* **ACTIVITY**: Give back, unchanged, the lines from the one containing "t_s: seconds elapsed" to the end of the listing, inclusive of both.
■ ■ ■ ■ ■ ■ ■
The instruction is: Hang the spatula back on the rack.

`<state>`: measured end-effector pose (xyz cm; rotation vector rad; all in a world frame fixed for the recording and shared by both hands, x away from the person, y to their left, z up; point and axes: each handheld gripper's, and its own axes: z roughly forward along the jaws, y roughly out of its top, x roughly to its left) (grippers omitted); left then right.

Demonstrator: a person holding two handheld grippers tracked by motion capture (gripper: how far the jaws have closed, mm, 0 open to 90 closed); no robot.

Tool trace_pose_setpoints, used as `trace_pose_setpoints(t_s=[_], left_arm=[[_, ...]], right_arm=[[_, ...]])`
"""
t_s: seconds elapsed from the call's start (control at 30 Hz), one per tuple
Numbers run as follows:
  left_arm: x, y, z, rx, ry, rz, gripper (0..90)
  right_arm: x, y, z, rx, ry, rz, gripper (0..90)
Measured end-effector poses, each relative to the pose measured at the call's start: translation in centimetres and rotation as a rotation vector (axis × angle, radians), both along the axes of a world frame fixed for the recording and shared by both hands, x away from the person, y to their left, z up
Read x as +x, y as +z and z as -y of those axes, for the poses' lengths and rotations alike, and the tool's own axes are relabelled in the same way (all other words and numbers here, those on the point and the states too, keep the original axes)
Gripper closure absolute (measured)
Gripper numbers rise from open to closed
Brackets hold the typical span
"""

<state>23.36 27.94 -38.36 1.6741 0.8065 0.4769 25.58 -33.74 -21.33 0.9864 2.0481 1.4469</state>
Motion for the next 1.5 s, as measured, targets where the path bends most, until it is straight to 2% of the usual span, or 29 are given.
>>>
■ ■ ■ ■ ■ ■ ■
* **EXERCISE RESULT**:
t_s: seconds elapsed from the call's start (control at 30 Hz), one per tuple
Numbers run as follows:
  left_arm: x, y, z, rx, ry, rz, gripper (0..90)
  right_arm: x, y, z, rx, ry, rz, gripper (0..90)
Measured end-effector poses, each relative to the pose measured at the call's start: translation in centimetres and rotation as a rotation vector (axis × angle, radians), both along the axes of a world frame fixed for the recording and shared by both hands, x away from the person, y to their left, z up
Read x as +x, y as +z and z as -y of those axes, for the poses' lengths and rotations alike, and the tool's own axes are relabelled in the same way (all other words and numbers here, those on the point and the states too, keep the original axes)
Gripper closure absolute (measured)
Gripper numbers rise from open to closed
Brackets hold the typical span
"""

<state>23.36 27.94 -38.36 1.6741 0.8065 0.4769 25.58 -33.74 -21.33 0.9864 2.0481 1.4469</state>
Motion for the next 1.5 s, as measured, targets where the path bends most, until it is straight to 2% of the usual span, or 29 are given.
>>>

This exercise has now been finished.